Jason Larkin is a British photographer internationally recognised for his long-term social-documentary work. His first publication Cairo Divided, a freely-distributed newspaper, was nominated for both the Deutsche Börse and Prix Pictet photography awards.
Larkin’s work is the recipient of numerous awards and grants including the Pulitzer Crisis Grant, Arts Council England Grant, PDN New Portraiture Award & Renaissance Photography Prize. His work is regularly exhibited at photography festivals including FotoFest, USA; Unseen, Holland, Brighton Photo Biennial and Hereford Photography Festival, UK.
Landskrona Theatre Park
19-28 August 2016
While living in Johannesburg, British photographer Jason Larkin was struck by the ever-present reality of people waiting. Waiting for jobs, waiting for opportunities, waiting for politics to effect change. Many of his encounters were with people who were ready for this change, but who, for a variety of personal, political and historical reasons were left waiting. He saw this not only in news coverage and in conversations, but also in his physical experience of Johannesburg. He grappled with the apparent contrast between this experience and the otherwise dynamic and transforming urban environment.
Inactive yet expectant, this condition becomes a visual echo of the predicament many South Africans find themselves in. Though many wait alone, the amount of people waiting means that this becomes a collective, city-wide experience. Travelling across the city, often on foot, Larkin realised he could capture the anxiety of commuters waiting for public transport to take them home. In these photographs, he highlights the actual space occupied by people in the process as well as the hypothetical shadow they wait within.
“Visually, I was drawn to those seeking shelter from the harsh summer sun by positioning themselves in the shade,” Larkin says. “Figures here occupy ephemeral spaces of respite created by the surrounding urban environment. These shadows remove the individuals’ identities, leaving only the subtlety of posture and the details of place.” With only the waiting period accompanying each image, the purpose or possible outcomes of these situations are unclear. We are left to meditate on the temporality of these individual situations and the indirect connections that waiting creates.
Denis Darzacq, born 1961 in Paris, has developed personal work since the mid-1990’s. Like many other French photographers of his generation, Denis Darzacq worked in press photography which forged his artistic work and sharpened his eye for contemporary society. Darzacq won the 2007 World Press Photo prize in the category “Arts & Entertainment” for his series “La chute” and the prestigeous french prize “Niepce” in 2012.
He has published a number of books including “Act” (2012), “Hyper” (2009),“La Chute” (2007), “Bobigny centre ville” (2006, co-author Marie Desplechin), “Le ciel etoile au-dessus de ma tête” (2004), “Ensembles 1997/2000” (2001).
La Chute & Hyper
Landskrona Theatre Park
19-28 Augusti 2016
In the wake of the riots and violent clashes that took place in housing projects in suburban France in 2005, Denis Darzacq photographed ordinary-looking young men and women on desolate city streets seemingly floating in mid-air or plunging to the ground.
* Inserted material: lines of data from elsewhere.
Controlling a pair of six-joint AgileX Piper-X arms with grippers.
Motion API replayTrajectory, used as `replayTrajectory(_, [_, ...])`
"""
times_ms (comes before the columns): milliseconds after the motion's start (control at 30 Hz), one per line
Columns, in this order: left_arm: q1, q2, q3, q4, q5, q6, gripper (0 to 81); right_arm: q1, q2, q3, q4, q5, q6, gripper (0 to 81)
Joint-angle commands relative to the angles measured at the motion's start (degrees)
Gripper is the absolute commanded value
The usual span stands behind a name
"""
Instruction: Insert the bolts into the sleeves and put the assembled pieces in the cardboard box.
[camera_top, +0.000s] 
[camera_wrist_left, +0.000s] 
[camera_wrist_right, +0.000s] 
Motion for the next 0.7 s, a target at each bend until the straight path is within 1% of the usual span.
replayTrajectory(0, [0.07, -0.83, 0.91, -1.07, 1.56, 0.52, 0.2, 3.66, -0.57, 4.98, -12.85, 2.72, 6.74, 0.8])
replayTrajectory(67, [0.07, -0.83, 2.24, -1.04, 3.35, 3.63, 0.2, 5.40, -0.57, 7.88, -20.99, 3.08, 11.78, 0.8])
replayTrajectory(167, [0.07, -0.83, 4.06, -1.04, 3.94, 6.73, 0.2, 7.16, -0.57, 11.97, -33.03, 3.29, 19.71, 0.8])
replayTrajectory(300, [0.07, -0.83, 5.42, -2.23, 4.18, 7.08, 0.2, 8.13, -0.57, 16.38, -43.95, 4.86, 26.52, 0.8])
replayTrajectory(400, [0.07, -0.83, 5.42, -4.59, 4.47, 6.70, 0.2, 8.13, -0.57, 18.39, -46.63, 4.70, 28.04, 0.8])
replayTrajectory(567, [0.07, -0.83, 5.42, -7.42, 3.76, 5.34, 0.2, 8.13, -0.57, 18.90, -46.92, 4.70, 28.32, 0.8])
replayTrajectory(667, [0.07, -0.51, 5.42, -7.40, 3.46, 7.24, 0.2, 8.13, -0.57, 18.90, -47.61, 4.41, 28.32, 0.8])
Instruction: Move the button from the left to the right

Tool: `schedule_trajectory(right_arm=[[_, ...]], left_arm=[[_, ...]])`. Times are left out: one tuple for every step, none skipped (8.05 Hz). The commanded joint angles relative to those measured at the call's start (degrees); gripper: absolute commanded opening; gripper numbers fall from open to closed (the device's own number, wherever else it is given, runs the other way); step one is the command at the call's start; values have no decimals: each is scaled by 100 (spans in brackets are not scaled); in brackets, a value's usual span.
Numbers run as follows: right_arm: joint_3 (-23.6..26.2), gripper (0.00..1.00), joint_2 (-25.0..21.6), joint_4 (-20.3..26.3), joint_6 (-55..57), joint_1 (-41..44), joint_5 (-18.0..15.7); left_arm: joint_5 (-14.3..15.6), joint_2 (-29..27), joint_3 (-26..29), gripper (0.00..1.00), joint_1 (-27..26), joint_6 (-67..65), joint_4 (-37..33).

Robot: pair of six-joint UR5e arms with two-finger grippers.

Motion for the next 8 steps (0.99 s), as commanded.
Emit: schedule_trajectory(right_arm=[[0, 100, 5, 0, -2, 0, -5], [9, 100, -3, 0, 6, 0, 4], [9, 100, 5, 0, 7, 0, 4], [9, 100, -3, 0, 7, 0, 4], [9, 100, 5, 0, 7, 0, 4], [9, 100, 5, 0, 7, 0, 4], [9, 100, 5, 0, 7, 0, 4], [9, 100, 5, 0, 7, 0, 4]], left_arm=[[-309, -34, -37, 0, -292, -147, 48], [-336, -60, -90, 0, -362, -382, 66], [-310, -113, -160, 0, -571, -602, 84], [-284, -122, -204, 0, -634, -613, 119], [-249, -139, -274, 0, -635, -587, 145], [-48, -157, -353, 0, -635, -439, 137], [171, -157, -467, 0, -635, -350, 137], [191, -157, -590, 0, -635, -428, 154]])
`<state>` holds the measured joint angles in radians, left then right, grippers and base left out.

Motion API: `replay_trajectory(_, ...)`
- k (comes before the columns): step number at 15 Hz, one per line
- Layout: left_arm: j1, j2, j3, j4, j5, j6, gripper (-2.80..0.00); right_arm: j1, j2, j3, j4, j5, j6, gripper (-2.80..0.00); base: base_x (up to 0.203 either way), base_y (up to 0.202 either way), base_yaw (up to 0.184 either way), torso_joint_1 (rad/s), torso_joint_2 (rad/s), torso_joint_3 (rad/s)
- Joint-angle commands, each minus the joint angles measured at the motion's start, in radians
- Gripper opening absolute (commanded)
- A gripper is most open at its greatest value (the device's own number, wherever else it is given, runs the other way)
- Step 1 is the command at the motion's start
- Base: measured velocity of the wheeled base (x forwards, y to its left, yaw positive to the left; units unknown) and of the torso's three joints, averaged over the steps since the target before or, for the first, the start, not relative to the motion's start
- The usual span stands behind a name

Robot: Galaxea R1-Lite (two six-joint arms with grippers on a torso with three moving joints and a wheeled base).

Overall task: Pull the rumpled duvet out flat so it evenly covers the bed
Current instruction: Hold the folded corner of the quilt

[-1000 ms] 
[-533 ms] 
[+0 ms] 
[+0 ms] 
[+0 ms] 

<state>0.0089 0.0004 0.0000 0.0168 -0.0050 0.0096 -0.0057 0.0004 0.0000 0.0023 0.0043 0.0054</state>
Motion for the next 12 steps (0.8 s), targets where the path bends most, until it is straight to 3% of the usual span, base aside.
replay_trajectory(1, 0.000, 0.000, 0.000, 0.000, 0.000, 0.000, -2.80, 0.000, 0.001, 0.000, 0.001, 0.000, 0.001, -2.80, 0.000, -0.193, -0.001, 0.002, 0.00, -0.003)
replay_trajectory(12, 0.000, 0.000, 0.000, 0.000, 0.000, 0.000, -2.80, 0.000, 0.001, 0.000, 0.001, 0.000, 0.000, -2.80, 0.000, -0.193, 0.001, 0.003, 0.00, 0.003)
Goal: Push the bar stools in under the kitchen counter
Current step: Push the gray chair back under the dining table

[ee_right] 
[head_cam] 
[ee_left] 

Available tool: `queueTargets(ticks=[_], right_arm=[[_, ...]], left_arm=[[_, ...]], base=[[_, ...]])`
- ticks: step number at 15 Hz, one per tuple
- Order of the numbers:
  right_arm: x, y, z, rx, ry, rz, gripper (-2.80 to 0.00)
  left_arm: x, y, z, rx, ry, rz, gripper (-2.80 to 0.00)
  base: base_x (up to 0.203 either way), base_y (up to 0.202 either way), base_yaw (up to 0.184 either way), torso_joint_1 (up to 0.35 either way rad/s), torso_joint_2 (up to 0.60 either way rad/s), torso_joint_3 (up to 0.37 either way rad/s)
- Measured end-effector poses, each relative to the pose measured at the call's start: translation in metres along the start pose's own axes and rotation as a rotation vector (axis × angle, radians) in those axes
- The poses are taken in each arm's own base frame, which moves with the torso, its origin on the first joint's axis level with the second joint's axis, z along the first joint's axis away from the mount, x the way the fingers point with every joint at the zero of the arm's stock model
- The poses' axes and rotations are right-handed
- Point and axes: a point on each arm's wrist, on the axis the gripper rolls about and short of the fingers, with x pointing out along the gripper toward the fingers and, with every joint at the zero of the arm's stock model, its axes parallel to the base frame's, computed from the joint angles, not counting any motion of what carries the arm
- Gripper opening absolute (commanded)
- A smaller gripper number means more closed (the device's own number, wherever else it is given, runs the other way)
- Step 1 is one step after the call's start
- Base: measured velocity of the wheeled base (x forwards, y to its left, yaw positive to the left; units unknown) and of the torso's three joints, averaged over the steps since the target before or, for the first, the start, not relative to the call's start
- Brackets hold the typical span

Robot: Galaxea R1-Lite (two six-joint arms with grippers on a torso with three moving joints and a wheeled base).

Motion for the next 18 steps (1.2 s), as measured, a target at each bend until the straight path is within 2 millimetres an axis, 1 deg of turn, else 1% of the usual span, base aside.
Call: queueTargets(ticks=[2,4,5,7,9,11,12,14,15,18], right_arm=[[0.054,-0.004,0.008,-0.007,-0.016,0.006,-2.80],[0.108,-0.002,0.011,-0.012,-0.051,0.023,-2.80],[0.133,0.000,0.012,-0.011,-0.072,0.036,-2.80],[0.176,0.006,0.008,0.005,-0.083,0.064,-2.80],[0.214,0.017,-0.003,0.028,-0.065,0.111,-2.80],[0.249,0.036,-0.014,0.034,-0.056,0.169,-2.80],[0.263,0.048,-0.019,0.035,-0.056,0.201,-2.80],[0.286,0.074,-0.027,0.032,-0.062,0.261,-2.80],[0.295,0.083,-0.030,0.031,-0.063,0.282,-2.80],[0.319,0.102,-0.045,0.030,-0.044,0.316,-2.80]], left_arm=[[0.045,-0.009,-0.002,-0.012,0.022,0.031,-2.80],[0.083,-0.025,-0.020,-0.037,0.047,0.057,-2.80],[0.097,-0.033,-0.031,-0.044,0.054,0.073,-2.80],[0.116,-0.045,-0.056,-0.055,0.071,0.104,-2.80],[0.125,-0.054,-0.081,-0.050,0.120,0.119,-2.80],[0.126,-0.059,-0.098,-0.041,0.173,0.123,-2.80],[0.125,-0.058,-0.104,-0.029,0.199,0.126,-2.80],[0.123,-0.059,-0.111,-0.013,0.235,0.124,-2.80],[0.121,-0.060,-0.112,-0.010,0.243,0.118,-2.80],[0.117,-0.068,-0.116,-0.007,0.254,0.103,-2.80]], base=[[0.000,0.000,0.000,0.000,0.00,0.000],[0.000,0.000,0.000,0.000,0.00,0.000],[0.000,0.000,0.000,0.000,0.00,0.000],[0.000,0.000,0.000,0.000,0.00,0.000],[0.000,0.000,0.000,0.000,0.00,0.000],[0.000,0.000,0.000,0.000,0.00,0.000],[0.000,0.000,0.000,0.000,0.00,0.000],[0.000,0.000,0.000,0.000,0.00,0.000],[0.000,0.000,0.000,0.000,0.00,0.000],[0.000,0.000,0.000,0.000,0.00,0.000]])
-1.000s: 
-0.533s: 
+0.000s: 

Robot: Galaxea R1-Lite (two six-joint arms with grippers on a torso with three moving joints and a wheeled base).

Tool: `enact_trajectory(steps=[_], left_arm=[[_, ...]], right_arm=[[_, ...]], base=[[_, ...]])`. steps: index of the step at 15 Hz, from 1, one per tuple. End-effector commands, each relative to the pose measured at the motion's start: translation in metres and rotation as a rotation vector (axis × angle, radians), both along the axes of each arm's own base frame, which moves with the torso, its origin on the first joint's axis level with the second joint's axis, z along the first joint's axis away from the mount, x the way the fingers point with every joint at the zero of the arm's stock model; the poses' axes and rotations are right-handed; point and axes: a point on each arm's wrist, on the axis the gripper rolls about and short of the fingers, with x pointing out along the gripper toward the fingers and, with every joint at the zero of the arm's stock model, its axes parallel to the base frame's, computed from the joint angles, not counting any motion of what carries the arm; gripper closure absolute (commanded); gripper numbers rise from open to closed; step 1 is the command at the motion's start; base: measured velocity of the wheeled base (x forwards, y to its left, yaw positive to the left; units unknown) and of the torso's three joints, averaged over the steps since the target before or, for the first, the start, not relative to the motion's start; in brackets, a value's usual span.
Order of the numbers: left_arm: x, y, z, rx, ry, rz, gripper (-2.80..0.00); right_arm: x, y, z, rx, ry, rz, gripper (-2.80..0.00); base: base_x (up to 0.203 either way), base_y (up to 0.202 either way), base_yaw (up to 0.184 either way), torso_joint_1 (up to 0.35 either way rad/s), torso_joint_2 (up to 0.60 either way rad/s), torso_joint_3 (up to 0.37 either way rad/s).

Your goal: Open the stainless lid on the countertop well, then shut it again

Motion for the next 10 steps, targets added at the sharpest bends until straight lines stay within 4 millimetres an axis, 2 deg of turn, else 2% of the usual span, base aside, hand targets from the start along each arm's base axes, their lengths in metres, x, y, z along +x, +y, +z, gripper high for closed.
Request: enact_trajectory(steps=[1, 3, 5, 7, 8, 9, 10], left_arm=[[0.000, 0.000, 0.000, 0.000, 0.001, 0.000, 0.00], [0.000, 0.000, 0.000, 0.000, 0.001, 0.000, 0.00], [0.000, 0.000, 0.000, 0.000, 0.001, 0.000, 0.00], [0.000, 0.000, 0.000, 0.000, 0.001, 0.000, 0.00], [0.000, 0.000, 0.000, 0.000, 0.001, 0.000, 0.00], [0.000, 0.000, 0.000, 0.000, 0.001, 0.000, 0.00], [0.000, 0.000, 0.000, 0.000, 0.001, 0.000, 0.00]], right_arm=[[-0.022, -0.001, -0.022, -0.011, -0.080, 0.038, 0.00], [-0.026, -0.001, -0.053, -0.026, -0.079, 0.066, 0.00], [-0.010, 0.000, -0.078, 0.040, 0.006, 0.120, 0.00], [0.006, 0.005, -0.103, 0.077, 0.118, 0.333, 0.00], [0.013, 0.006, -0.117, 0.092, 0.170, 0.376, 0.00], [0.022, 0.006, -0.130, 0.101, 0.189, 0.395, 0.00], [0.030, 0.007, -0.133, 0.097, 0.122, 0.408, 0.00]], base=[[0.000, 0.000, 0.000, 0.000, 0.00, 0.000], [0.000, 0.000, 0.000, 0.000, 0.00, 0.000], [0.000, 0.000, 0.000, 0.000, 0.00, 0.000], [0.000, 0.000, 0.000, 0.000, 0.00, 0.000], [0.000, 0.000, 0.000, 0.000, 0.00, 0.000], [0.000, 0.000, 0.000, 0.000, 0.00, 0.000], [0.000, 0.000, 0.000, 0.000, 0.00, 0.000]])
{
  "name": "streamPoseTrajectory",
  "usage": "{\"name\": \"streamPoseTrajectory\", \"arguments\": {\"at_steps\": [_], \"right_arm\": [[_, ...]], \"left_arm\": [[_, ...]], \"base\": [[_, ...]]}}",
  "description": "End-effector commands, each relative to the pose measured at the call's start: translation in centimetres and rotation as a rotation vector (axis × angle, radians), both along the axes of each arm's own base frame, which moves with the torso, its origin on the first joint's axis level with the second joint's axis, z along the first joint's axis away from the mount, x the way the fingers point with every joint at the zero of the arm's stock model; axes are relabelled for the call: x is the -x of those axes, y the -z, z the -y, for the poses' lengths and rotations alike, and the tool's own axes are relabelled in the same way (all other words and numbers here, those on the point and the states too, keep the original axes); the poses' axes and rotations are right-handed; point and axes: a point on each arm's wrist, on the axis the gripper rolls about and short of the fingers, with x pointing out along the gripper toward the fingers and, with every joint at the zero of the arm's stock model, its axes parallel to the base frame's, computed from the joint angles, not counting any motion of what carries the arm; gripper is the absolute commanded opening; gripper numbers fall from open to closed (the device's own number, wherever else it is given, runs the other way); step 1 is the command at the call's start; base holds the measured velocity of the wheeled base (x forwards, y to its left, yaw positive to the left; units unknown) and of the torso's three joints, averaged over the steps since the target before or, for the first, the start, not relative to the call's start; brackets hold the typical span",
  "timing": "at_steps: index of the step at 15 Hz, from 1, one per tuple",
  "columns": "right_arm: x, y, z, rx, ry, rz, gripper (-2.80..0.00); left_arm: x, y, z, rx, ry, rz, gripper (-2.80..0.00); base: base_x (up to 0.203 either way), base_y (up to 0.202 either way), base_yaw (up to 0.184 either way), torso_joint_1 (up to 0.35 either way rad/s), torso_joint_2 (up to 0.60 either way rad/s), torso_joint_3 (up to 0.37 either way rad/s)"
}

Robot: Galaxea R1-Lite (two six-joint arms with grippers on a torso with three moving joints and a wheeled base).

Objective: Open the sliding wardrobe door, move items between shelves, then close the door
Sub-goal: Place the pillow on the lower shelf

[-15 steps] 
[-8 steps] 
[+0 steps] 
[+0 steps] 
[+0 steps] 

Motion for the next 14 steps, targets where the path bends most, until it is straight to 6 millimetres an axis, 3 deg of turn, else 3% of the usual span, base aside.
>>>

In actuality, the subjects in the photographs are hip-hop dancers and athletes carefully directed, caught suspended in motion as they launch themselves into space. The title, La Chute, which translates in English to The Fall, reflects a sense of urgency and uncertainty about the plight of younger generations growing up in troubling times, not just in Paris but in all of Europe and beyond.
As much as La Chute represents disenfranchised youth, it also speaks to their energy and potential. The plasticity of these kinetic bodies attest to a certain power and resilience against the bleakness of the urban landscape. Each image is a dreamlike meditation about possibilities, desire, and expectation, posing more questions than answers.
Hyper picks up on La Chute while explicitly focusing on the question of consumerism, which hovers in the background of the artist’s previous work. Darzacq explores the connecting power and the limits of a consumer product; here the critique is more biting. Hyper opposes bodies in movement and the saturated, standardised space of mass distribution outlets. In this totally commercial setting, the body’s leap expresses the freedom and unhampered choice of its movement. It is a clear challenge to the marketing strategies that seek to control our behaviour. Some of the figures, glowing with an aura, impose glory and give a sense of spirituality in total contrast with the temples of consumption in which they are found.